Wenn ich eine Geschichte geschrieben hatte, war ich immer leer und beides, traurig und glücklich, wie nach einer Liebesnacht, und ich war sicher, dass es eine sehr gute Geschichte war, obgleich ich nicht genau wusste wie gut, ehe ich sie am nächsten Tag durchgelesen hatte. Während ich die Austern aß mit ihrem starken Meergeschmack und ihrem leicht metallischen Geschmack, den der kalte Weißwein wegspülte, sodass nur der Meergeschmack und ihre saftige Konsistenz blieben, und als ich die kalte Flüssigkeit aus jeder Muschel trank und sie mit dem frischen Geschmack des Weins hinunterspülte, verlor ich das leere Gefühl und fing an, glücklich zu sein und Pläne zu machen.

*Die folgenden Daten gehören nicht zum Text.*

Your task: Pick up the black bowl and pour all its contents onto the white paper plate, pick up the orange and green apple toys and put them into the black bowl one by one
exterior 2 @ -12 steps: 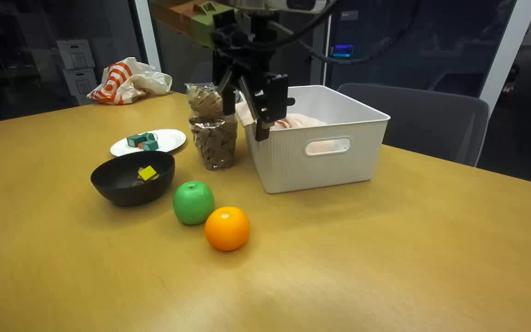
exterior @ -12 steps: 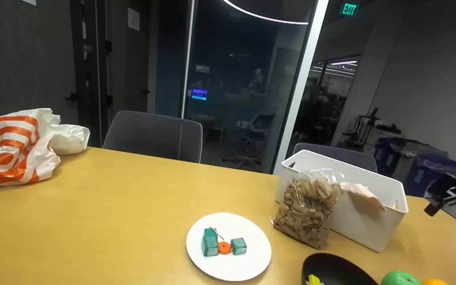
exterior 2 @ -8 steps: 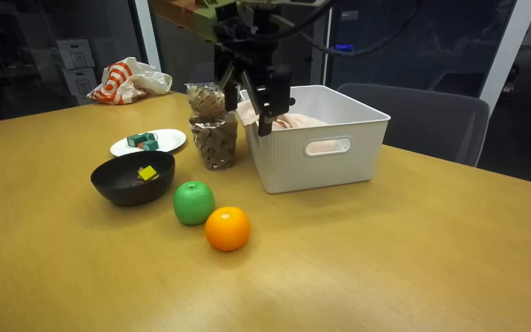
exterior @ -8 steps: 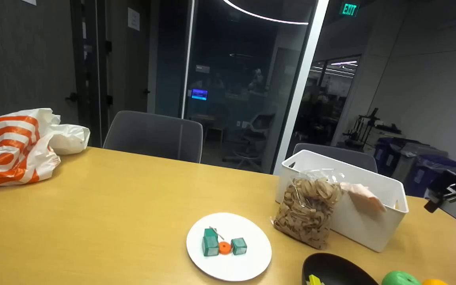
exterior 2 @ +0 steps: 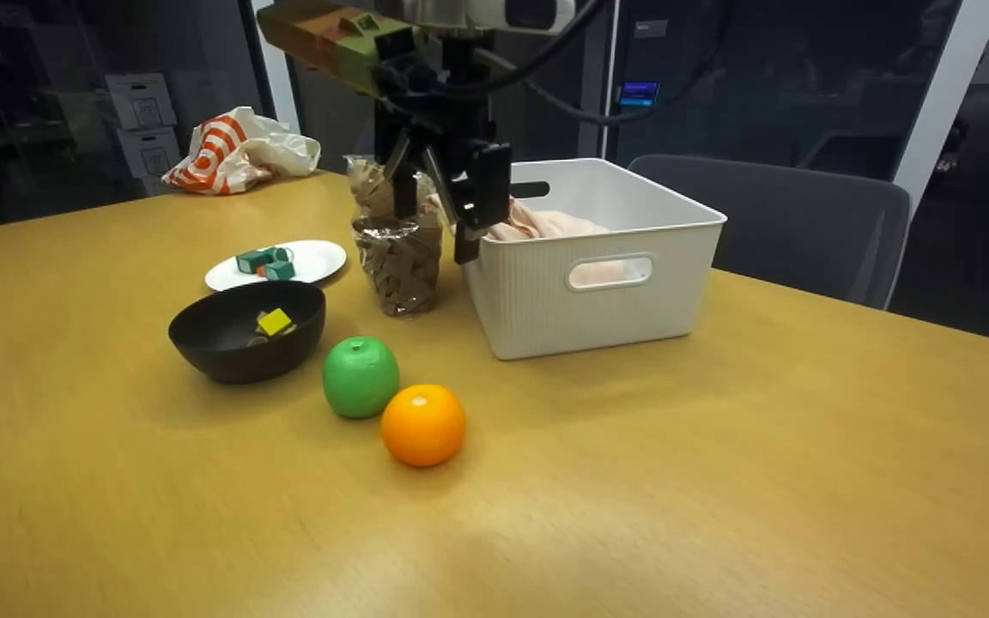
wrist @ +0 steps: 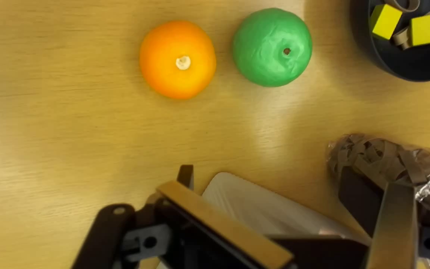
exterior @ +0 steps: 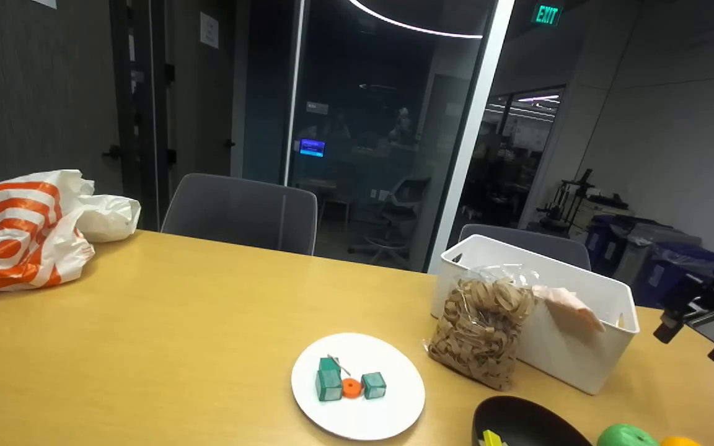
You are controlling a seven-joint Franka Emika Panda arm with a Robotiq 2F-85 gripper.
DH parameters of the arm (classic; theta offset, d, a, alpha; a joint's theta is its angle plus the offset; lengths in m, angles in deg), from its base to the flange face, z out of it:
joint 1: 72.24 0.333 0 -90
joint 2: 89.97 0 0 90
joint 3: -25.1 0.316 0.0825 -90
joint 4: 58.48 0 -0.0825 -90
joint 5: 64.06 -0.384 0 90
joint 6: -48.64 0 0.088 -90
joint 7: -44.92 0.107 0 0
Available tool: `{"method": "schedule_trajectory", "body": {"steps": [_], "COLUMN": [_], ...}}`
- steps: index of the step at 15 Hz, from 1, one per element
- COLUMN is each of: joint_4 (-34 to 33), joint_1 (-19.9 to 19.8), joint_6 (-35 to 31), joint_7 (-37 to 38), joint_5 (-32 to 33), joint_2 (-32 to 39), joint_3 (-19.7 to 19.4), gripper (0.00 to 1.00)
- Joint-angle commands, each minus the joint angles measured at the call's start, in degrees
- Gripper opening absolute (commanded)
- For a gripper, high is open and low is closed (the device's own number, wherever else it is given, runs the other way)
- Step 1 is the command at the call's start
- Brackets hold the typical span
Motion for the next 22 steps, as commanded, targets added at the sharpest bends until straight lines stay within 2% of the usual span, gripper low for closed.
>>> {"method": "schedule_trajectory", "body": {"steps": [1, 5, 8, 12, 15, 17, 22], "joint_4": [5.21, 9.8, 9.75, 7.99, 7.02, 6.16, 3.62], "joint_1": [2.37, 7.06, 10.04, 9.85, 8.47, 8.43, 9.27], "joint_6": [-1.32, -3.53, -6.25, -11.53, -14.4, -15.02, -14.31], "joint_7": [0.54, 1.21, 3.53, 10.1, 15.1, 16.13, 12.03], "joint_5": [-0.48, 1.11, 1.4, 7.98, 16.38, 18.1, 10.77], "joint_2": [-4.21, -5.3, -1.65, 5.14, 8.57, 10.45, 14.0], "joint_3": [4.99, 12.05, 16.34, 20.81, 21.57, 20.55, 18.04], "gripper": [1.0, 1.0, 1.0, 1.0, 1.0, 1.0, 1.0]}}
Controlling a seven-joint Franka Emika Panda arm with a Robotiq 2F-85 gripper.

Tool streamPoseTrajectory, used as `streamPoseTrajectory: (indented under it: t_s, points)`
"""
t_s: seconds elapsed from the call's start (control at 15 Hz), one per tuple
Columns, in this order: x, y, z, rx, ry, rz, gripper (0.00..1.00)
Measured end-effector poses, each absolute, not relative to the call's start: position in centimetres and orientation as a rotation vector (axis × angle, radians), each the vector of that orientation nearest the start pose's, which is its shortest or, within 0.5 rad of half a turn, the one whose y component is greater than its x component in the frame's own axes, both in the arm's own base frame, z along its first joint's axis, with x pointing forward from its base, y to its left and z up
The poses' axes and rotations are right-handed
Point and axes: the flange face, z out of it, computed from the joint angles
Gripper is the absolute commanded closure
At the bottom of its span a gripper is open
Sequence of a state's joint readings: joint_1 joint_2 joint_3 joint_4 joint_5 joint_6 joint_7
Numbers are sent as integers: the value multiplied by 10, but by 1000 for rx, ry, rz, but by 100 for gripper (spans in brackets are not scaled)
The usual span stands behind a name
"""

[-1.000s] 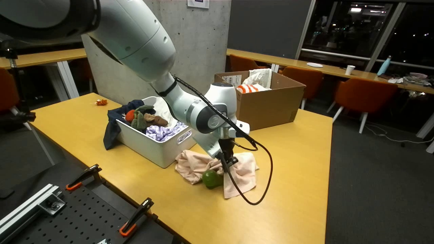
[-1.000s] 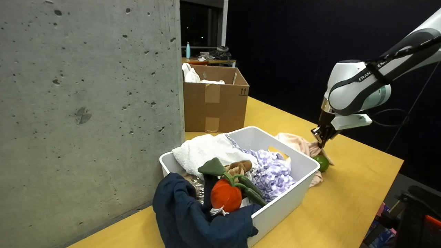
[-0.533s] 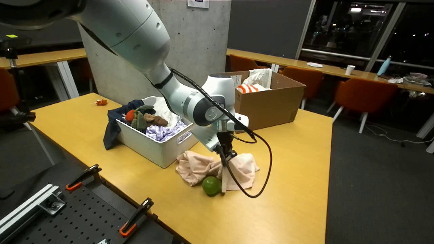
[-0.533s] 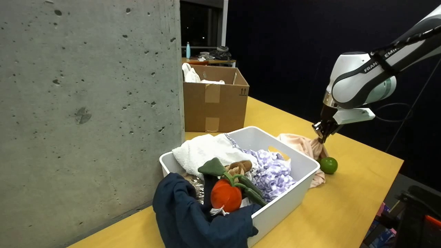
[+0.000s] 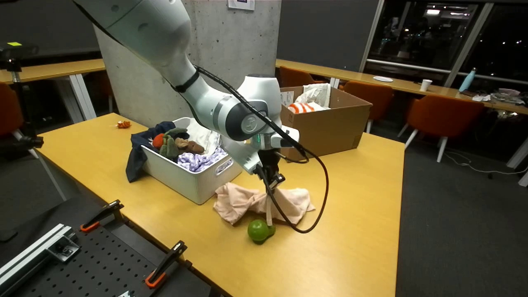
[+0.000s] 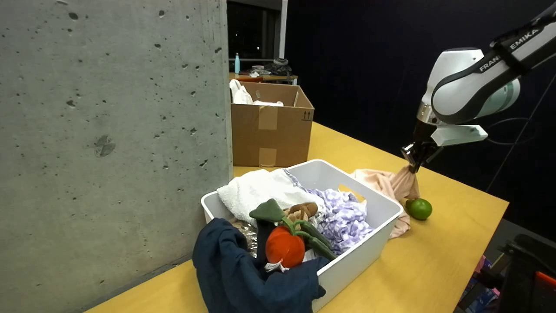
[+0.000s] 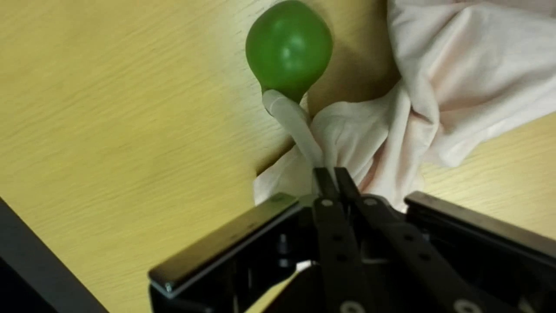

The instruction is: Remove the light pink shirt from the white basket and use it to put the pear inside the white basket

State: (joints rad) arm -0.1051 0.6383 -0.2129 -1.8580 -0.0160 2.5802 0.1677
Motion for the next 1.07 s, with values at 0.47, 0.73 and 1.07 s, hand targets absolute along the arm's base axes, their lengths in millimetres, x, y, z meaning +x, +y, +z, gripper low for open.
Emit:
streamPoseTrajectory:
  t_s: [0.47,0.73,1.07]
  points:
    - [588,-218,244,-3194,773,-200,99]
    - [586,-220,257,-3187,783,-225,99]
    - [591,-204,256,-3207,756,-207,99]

Hemingway ist reich. Und er weiß es noch nicht.
Und ich bin reich, weil ich Hemingway kenne. Weil ich diese und andere Zeilen fast auswendig kenne. Weil ich vieles über Paris weiß. Ich war noch nie in Paris. Aber ich wusste schon immer, so unmöglich es auch schien, dass ich eines Tages dorthin kommen würde. Und immer wenn ich in Rumänien den kleinsten Zweifel daran hatte, oder an meinen Fähigkeiten zweifelte, das Leben bewältigen zu können, las ich Paris – ein Fest fürs Leben. Ich wusste, dass ich nach Paris musste. Denn: Wenn du das Glück hattest, als junger Mensch in Paris zu leben, dann trägst du die Stadt für den Rest deines Lebens in dir, wohin du auch gehen magst, denn Paris ist ein Fest fürs Leben.